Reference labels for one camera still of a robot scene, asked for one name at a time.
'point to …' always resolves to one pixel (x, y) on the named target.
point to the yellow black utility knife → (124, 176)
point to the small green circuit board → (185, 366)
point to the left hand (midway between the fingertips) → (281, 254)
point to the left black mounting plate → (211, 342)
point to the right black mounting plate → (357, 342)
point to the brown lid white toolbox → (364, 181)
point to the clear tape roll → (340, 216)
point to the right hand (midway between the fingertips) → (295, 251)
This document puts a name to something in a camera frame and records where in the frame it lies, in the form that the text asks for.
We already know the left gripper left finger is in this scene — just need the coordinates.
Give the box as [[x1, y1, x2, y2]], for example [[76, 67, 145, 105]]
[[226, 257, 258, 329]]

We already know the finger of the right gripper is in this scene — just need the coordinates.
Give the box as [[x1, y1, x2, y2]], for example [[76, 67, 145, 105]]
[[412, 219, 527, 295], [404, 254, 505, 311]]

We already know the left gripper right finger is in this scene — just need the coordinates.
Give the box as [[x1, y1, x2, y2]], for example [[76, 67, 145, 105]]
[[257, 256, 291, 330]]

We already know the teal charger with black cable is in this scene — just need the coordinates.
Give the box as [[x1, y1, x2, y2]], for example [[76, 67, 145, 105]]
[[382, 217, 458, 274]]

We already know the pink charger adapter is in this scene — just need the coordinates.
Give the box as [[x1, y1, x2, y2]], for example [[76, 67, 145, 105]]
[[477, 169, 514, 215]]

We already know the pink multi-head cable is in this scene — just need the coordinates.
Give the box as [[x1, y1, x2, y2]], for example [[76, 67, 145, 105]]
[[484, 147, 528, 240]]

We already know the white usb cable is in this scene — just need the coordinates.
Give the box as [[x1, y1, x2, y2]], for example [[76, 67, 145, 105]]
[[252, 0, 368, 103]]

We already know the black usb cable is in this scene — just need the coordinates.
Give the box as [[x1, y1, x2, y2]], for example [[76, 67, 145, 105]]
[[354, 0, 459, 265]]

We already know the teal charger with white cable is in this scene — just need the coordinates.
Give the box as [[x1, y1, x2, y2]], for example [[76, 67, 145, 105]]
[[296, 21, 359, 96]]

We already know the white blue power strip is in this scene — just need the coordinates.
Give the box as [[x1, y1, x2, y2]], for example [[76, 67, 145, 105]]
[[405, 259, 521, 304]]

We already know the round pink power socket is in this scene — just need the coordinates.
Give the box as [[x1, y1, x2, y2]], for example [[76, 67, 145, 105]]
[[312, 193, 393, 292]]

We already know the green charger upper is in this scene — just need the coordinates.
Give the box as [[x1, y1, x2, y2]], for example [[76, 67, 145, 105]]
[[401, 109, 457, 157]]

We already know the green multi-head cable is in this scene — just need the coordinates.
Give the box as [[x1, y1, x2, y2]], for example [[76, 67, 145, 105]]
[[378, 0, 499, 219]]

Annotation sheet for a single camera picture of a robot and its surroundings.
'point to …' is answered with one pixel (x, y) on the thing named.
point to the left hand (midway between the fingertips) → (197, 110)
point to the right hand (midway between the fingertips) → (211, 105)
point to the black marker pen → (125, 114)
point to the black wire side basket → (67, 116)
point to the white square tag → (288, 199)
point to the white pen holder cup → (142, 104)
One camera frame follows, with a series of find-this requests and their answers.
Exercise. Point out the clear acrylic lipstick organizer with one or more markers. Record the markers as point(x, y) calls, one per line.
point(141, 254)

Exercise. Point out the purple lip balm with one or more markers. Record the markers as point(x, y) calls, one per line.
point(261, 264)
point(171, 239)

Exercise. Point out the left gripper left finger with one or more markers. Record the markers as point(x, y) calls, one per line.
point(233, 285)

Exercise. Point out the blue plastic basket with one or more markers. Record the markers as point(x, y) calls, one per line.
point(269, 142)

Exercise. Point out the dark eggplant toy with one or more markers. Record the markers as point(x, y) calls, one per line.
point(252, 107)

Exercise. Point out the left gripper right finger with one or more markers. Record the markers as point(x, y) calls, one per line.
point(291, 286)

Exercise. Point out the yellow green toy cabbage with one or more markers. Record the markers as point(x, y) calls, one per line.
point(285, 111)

## Exercise
Every entry is to be repeated precisely as it stands.

## Task answer
Reference labels for one camera still of a robot scene, asked for one name at a time.
'point to …' always resolves to one pixel (x, y) on the named target.
point to the yellow black utility knife → (124, 176)
point to the small green circuit board → (185, 366)
point to the left hand (midway between the fingertips) → (281, 254)
point to the left black mounting plate → (211, 342)
point to the right black mounting plate → (357, 342)
point to the brown lid white toolbox → (364, 181)
point to the clear tape roll → (340, 216)
point to the right hand (midway between the fingertips) → (295, 251)
This document puts a name to something in a camera frame and records where in the frame it lies, in the form that the text asks for.
We already know the left gripper left finger is in this scene — just need the coordinates.
Give the box as [[x1, y1, x2, y2]], for example [[76, 67, 145, 105]]
[[226, 257, 258, 329]]

We already know the finger of the right gripper is in this scene — just need the coordinates.
Give the box as [[x1, y1, x2, y2]], for example [[76, 67, 145, 105]]
[[412, 219, 527, 295], [404, 254, 505, 311]]

We already know the left gripper right finger is in this scene — just need the coordinates.
Give the box as [[x1, y1, x2, y2]], for example [[76, 67, 145, 105]]
[[257, 256, 291, 330]]

We already know the teal charger with black cable is in this scene — just need the coordinates.
Give the box as [[x1, y1, x2, y2]], for example [[76, 67, 145, 105]]
[[382, 217, 458, 274]]

We already know the pink charger adapter is in this scene — just need the coordinates.
Give the box as [[x1, y1, x2, y2]], for example [[76, 67, 145, 105]]
[[477, 169, 514, 215]]

We already know the pink multi-head cable is in this scene — just need the coordinates.
Give the box as [[x1, y1, x2, y2]], for example [[76, 67, 145, 105]]
[[484, 147, 528, 240]]

We already know the white usb cable is in this scene — just need the coordinates.
Give the box as [[x1, y1, x2, y2]], for example [[76, 67, 145, 105]]
[[252, 0, 368, 103]]

We already know the black usb cable is in this scene — just need the coordinates.
Give the box as [[x1, y1, x2, y2]], for example [[76, 67, 145, 105]]
[[354, 0, 459, 265]]

We already know the teal charger with white cable is in this scene — just need the coordinates.
Give the box as [[x1, y1, x2, y2]], for example [[76, 67, 145, 105]]
[[296, 21, 359, 96]]

We already know the white blue power strip is in this scene — just need the coordinates.
Give the box as [[x1, y1, x2, y2]], for example [[76, 67, 145, 105]]
[[405, 259, 521, 304]]

We already know the round pink power socket is in this scene — just need the coordinates.
Give the box as [[x1, y1, x2, y2]], for example [[76, 67, 145, 105]]
[[312, 193, 393, 292]]

We already know the green charger upper is in this scene — just need the coordinates.
Give the box as [[x1, y1, x2, y2]], for example [[76, 67, 145, 105]]
[[401, 109, 457, 157]]

We already know the green multi-head cable is in this scene — just need the coordinates.
Give the box as [[x1, y1, x2, y2]], for example [[76, 67, 145, 105]]
[[378, 0, 499, 219]]

Annotation sheet for a single camera picture of a robot and its surroundings.
'point to …' is answered with one pixel (x, y) on the thing named.
point to the left hand (midway between the fingertips) → (197, 110)
point to the right hand (midway between the fingertips) → (211, 105)
point to the black marker pen → (125, 114)
point to the black wire side basket → (67, 116)
point to the white square tag → (288, 199)
point to the white pen holder cup → (142, 104)
One camera frame follows, with a series of find-this requests and their answers.
Exercise. Point out the clear acrylic lipstick organizer with one or more markers. Record the markers as point(x, y) calls, one per line.
point(141, 254)

Exercise. Point out the purple lip balm with one or more markers. Record the markers as point(x, y) calls, one per line.
point(261, 264)
point(171, 239)

Exercise. Point out the left gripper left finger with one or more markers. Record the markers as point(x, y) calls, one per line.
point(233, 285)

Exercise. Point out the blue plastic basket with one or more markers. Record the markers as point(x, y) calls, one per line.
point(269, 142)

Exercise. Point out the dark eggplant toy with one or more markers. Record the markers as point(x, y) calls, one per line.
point(252, 107)

Exercise. Point out the left gripper right finger with one or more markers. Record the markers as point(x, y) calls, one per line.
point(291, 286)

Exercise. Point out the yellow green toy cabbage with one or more markers. Record the markers as point(x, y) calls, one per line.
point(285, 111)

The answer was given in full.